Innovation & Imagination

Wiener Museum of Decorative Arts Royal Doulton Flambe gallery

Lure of Luster

In 1914, the Wedgwood factory in Staffordshire perfected a range of liquid luster glazes which were decorated with golden designs of butterflies, birds of paradise and shimmering shoals of fish. The designer Daisy Makeig-Jones became famous for her Fairyland Lustre Ware, populated with imps, goblins and fairies in fantasy forests. Her fanciful designs were launched in 1915 and remained popular until the Wall Street Crash of 1929 and the Great Depression damaged the luxury goods market. Following the success of Sung Wares, Art Director Charles J. Noke perfected Chang Wares with thick lava-like glazes flowing over the surface like an erupting volcano.

Chasing the Rainbow

The vogue for iridescent luster pottery was pioneered by William de Morgan in the 1870s.

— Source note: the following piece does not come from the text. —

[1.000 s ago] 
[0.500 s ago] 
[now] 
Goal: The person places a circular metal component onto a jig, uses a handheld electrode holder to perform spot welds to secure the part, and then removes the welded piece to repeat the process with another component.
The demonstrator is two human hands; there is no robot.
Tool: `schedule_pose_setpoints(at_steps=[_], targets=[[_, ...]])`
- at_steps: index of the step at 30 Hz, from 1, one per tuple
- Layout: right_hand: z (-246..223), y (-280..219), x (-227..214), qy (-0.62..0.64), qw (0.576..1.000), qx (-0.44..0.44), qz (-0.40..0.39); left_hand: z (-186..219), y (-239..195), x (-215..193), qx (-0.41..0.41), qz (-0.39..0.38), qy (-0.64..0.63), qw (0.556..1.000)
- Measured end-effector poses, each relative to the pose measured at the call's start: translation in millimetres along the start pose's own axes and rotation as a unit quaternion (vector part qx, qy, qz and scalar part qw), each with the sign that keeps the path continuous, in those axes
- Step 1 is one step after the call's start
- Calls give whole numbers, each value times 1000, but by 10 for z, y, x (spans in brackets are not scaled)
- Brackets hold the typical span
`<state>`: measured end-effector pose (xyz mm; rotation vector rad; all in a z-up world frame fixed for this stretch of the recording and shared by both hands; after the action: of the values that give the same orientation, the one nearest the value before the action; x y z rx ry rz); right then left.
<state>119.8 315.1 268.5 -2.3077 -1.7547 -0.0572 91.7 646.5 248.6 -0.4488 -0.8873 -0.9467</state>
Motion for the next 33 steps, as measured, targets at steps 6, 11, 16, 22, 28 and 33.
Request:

After much experimentation, he revived the lost art of luster painting, which originated in ancient Persia. During the firing process, oxygen was excluded from the kiln and mixtures of silver, copper and other metals deposited light reflecting metallic layers on the surface of the ware. De Morgan’s designs were used on vases and tiles which decorated Victorian smoking rooms and Turkish baths. His success encouraged other British potters to “chase the rainbow” and create their own luster glazes. At the Pilkington factory in Lancashire, established in 1892, William Burton developed an opalescent glaze which was called “Lancastrian” after the county. Burton commissioned leading artists of the period to design vases, plaques and tiles for his reduction fired glaze effects.

Secret of Sung

At Royal Doulton in the early 1900s, artists and chemists experimented to revive the lustrous rouge flambé glazes of the ancient Chinese potters. The exact process for Doulton’s high temperature transmutation glazes was a closely guarded secret, but essentially it depends on the color change that metallic oxides undergo when oxygen levels are reduced in the kiln firing and copper turns red instead of green. Feathered, veined and mottled effects, known as Sung Wares, became Doulton’s specialty and images of celestial dragons and soaring peacocks were painted under the flambé glazes.